> EXERCISE AIM
Please write out, exactly, every line of the listing from its first line through the one that includes "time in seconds".

> DATA EXCERPT

▬▬▬

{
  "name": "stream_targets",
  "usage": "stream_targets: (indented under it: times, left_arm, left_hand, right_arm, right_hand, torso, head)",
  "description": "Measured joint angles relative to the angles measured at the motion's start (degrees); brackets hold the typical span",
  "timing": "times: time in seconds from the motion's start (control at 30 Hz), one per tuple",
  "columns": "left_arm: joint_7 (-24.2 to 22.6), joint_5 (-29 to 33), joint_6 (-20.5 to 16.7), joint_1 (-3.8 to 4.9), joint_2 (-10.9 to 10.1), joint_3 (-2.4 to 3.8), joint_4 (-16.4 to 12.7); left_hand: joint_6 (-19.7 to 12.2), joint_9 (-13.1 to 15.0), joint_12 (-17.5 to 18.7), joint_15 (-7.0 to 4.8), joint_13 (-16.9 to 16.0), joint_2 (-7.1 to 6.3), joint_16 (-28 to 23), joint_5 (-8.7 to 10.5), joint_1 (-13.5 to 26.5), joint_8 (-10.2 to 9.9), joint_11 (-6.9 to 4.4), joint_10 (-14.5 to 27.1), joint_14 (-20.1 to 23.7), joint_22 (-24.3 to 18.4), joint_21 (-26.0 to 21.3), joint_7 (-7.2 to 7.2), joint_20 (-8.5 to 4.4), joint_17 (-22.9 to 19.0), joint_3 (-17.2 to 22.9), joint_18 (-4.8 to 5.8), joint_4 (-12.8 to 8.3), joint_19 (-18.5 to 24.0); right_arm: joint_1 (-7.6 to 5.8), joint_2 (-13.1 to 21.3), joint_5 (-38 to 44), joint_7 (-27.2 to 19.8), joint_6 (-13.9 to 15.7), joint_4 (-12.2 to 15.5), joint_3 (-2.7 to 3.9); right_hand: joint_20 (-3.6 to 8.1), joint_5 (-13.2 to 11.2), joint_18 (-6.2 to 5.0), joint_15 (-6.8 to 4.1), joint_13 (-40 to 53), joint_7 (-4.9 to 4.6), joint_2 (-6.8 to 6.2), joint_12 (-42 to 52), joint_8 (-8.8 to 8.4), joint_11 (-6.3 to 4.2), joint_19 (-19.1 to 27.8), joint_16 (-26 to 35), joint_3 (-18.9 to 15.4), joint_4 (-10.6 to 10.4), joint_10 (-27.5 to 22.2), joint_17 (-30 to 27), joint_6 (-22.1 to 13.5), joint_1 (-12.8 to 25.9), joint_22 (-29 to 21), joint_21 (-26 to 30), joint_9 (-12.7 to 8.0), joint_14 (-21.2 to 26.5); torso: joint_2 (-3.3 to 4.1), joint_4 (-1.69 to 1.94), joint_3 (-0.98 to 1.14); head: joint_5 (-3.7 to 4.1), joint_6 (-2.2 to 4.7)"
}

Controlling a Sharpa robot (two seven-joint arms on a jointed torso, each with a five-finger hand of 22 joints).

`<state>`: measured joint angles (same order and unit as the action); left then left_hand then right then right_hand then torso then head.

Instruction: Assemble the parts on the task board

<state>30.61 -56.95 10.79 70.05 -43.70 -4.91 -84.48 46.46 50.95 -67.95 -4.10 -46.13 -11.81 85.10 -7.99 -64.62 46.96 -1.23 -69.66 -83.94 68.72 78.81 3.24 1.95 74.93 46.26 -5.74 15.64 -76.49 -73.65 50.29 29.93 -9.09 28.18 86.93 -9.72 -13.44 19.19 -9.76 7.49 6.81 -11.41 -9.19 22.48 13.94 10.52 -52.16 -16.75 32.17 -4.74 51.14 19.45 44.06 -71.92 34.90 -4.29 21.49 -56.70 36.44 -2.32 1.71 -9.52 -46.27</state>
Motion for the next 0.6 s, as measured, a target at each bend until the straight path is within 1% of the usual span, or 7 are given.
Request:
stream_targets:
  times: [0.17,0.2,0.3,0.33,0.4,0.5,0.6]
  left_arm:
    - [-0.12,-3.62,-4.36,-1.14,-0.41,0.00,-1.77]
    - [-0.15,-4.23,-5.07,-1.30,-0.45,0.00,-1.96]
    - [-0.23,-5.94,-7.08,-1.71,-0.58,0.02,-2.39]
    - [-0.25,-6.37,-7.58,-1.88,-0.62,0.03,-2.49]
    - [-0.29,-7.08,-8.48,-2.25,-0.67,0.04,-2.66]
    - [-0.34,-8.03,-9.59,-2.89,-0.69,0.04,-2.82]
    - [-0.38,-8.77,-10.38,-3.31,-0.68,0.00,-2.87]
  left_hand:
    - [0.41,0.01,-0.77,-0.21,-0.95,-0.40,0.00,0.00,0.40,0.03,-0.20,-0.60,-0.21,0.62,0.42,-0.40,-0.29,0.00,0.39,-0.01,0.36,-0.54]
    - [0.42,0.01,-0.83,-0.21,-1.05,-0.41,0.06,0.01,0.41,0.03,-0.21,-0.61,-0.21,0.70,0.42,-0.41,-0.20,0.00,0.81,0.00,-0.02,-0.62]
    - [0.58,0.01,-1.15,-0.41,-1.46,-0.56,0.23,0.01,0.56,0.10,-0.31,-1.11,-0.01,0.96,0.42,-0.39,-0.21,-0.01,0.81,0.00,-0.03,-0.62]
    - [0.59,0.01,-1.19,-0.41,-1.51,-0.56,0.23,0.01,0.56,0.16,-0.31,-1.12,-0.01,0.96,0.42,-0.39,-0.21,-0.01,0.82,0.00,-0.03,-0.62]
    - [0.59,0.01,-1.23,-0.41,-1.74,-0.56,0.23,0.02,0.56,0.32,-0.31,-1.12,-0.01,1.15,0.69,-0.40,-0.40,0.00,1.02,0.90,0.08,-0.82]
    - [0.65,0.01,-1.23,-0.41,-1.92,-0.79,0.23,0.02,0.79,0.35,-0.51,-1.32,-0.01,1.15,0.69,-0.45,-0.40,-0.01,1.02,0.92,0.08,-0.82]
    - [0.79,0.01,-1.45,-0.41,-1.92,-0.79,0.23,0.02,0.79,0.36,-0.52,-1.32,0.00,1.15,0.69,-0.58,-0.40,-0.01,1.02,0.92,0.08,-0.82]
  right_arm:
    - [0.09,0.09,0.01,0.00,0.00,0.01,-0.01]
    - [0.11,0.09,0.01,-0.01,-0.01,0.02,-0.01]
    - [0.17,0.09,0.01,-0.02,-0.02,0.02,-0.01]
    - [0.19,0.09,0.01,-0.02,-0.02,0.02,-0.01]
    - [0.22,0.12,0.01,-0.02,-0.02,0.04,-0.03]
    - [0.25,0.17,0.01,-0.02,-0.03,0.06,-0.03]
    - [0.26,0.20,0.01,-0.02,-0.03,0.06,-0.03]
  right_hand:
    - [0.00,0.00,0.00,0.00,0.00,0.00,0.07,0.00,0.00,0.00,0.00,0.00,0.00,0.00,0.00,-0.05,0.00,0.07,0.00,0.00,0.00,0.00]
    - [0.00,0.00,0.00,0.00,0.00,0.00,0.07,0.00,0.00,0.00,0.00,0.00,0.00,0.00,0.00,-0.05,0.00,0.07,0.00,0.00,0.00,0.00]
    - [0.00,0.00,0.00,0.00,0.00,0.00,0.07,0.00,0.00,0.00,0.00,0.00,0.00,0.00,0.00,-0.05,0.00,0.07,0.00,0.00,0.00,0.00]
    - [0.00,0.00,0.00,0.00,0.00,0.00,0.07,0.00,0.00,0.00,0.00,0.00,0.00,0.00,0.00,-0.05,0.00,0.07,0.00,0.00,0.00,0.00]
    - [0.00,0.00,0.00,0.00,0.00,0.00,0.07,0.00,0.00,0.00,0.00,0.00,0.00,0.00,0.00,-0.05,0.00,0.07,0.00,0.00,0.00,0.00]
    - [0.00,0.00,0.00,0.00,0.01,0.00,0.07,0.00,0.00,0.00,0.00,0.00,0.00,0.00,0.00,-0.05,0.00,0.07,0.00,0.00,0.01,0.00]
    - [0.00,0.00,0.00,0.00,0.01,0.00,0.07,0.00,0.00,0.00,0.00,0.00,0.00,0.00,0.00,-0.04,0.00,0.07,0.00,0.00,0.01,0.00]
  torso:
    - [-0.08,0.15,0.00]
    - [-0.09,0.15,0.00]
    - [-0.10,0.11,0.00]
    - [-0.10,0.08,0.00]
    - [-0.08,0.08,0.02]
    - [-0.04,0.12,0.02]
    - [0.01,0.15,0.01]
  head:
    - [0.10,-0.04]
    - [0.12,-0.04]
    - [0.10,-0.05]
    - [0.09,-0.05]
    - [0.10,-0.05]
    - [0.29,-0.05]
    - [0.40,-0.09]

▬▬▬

> RESPONSE TO THE EXERCISE
{
  "name": "stream_targets",
  "usage": "stream_targets: (indented under it: times, left_arm, left_hand, right_arm, right_hand, torso, head)",
  "description": "Measured joint angles relative to the angles measured at the motion's start (degrees); brackets hold the typical span",
  "timing": "times: time in seconds from the motion's start (control at 30 Hz), one per tuple",

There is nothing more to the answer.